What the task asks — Please give back only the lines below from the one containing "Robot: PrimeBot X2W" to the one containing "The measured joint", each repeated word for word, both ends included.

Records from a data collection —
========

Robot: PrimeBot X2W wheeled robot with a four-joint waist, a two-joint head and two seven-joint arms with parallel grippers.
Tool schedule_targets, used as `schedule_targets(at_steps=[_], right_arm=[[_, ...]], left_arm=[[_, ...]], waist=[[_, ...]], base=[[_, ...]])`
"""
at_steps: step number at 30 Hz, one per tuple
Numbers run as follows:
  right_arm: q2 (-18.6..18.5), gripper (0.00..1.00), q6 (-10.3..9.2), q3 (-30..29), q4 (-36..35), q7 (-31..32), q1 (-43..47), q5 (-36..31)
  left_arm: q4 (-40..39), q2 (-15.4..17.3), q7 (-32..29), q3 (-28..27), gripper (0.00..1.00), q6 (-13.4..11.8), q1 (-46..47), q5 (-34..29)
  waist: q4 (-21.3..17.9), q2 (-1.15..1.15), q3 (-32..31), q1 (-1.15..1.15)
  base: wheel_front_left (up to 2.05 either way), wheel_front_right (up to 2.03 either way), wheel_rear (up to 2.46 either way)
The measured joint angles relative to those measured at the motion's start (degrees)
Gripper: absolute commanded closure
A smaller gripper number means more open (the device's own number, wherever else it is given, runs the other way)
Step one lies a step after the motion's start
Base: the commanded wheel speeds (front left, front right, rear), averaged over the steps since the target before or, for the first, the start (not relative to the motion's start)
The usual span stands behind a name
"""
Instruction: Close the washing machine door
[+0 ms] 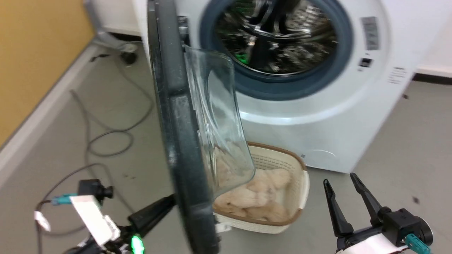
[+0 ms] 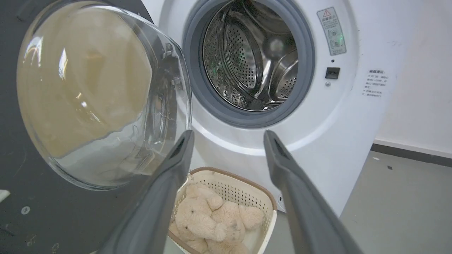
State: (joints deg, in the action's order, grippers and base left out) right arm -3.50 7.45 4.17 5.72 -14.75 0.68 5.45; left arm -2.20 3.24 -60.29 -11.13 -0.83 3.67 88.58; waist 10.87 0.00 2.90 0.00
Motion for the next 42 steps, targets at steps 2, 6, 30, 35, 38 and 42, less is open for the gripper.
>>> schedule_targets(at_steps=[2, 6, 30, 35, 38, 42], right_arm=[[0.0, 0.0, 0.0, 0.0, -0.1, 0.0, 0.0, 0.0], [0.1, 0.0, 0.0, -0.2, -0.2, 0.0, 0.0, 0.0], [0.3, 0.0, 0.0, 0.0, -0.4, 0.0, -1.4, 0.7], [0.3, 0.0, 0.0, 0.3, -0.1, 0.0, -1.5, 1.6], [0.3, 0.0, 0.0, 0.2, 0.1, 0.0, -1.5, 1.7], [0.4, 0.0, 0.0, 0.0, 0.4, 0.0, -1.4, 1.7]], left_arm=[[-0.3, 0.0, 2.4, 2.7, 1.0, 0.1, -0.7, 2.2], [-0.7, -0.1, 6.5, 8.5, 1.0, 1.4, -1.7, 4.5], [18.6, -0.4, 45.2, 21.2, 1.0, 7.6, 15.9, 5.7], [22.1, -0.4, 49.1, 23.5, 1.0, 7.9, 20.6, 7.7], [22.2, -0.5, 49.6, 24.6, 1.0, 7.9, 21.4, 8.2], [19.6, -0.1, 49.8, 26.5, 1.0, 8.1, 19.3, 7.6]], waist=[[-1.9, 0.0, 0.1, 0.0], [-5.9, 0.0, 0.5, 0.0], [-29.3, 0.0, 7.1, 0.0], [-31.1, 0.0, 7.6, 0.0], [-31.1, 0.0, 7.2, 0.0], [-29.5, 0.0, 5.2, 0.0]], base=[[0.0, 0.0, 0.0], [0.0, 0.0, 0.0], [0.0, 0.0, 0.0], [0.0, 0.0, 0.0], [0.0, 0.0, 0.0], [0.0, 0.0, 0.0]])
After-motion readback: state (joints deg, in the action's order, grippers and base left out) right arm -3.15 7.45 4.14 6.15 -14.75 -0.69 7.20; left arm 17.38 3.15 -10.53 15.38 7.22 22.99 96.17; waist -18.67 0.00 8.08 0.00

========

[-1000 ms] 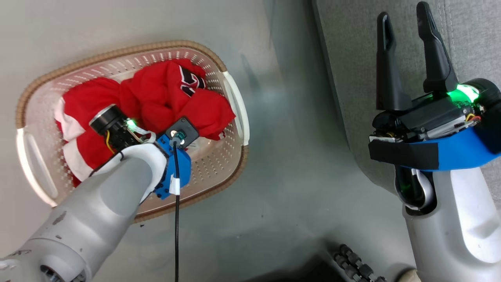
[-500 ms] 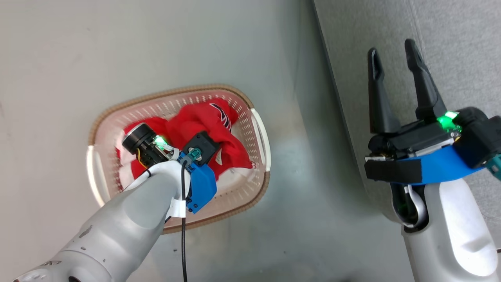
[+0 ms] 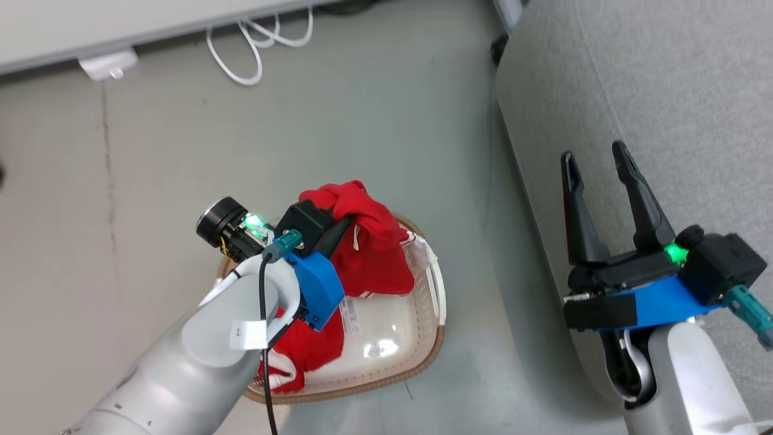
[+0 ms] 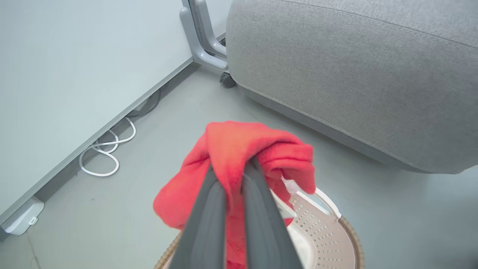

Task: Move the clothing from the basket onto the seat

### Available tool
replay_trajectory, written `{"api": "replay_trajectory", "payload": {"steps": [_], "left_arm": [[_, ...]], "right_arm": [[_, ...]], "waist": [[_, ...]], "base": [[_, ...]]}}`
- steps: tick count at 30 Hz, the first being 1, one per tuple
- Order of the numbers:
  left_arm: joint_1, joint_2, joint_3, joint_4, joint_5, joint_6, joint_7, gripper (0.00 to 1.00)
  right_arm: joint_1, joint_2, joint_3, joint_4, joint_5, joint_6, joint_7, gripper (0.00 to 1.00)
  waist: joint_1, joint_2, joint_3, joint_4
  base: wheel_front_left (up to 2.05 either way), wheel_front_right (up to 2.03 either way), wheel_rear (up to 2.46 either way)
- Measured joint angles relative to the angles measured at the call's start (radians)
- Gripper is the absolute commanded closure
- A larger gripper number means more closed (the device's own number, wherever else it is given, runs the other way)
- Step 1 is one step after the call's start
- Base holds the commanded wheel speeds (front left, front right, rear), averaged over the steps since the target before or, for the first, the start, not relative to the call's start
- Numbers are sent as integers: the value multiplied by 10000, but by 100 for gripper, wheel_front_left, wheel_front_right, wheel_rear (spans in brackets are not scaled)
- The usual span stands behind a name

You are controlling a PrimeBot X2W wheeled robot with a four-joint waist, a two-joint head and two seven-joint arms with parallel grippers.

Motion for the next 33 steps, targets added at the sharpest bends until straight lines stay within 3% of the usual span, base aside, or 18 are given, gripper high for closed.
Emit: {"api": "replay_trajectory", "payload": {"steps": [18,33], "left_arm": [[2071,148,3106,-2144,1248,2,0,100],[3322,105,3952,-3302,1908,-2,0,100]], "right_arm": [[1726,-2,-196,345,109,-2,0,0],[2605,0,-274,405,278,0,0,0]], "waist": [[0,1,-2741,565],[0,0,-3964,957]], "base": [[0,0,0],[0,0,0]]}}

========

Your response —
Robot: PrimeBot X2W wheeled robot with a four-joint waist, a two-joint head and two seven-joint arms with parallel grippers.
Tool schedule_targets, used as `schedule_targets(at_steps=[_], right_arm=[[_, ...]], left_arm=[[_, ...]], waist=[[_, ...]], base=[[_, ...]])`
"""
at_steps: step number at 30 Hz, one per tuple
Numbers run as follows:
  right_arm: q2 (-18.6..18.5), gripper (0.00..1.00), q6 (-10.3..9.2), q3 (-30..29), q4 (-36..35), q7 (-31..32), q1 (-43..47), q5 (-36..31)
  left_arm: q4 (-40..39), q2 (-15.4..17.3), q7 (-32..29), q3 (-28..27), gripper (0.00..1.00), q6 (-13.4..11.8), q1 (-46..47), q5 (-34..29)
  waist: q4 (-21.3..17.9), q2 (-1.15..1.15), q3 (-32..31), q1 (-1.15..1.15)
  base: wheel_front_left (up to 2.05 either way), wheel_front_right (up to 2.03 either way), wheel_rear (up to 2.46 either way)
The measured joint angles relative to those measured at the motion's start (degrees)

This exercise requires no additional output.